On Monday, the court will hear arguments in a Louisiana case whose outcome could determine whether that right remains robust or a state can dilute it by refusing to pay for a lawyer in a timely fashion.
In Boyer v. Louisiana, the defendant, Jonathan Boyer, spent more than seven years in the Calcasieu Parish jail, waiting to be tried for armed robbery and murder. He arrived there in 2002 and was held without bond because he was indicted on charges for which he could be sentenced to death. He stayed in that jail until 2009, when he was moved to the Louisiana State Penitentiary after being convicted of second-degree murder and armed robbery and given a life sentence.

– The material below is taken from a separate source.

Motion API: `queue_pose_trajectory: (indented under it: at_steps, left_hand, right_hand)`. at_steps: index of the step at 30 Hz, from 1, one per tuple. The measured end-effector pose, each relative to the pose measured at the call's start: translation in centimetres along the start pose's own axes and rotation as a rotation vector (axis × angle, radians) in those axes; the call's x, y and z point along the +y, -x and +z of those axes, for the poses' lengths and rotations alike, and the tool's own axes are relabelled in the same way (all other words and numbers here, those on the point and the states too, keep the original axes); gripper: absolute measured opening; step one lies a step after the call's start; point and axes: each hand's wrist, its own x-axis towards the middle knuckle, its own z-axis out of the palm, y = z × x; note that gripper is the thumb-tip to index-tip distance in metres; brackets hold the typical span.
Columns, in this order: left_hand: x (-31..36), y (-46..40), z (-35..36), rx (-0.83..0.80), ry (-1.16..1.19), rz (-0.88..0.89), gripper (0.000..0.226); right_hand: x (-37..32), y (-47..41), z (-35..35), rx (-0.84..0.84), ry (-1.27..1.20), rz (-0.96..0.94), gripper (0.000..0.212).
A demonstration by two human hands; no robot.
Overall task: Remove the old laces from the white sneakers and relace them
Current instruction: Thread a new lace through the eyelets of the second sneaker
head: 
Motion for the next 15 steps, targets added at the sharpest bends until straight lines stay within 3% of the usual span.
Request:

During Mr. Boyer’s first five years in jail, the case against him languished because of a “funding crisis,” when the state provided no money to pay his lawyer or cover defense expenses. The parish had plenty of money to pay for a lawyer. But the Louisiana Supreme Court ruled that the parish could not be ordered to pay because that was the state’s duty.
And:
“The only possible remedy” for this kind of violation, the Supreme Court has said in earlier cases, is to set aside the conviction against the defendant and dismiss the case. Ruling otherwise would mean gutting the court’s landmark decision in Gideon v. Wainwright and rendering the right to counsel all but meaningless.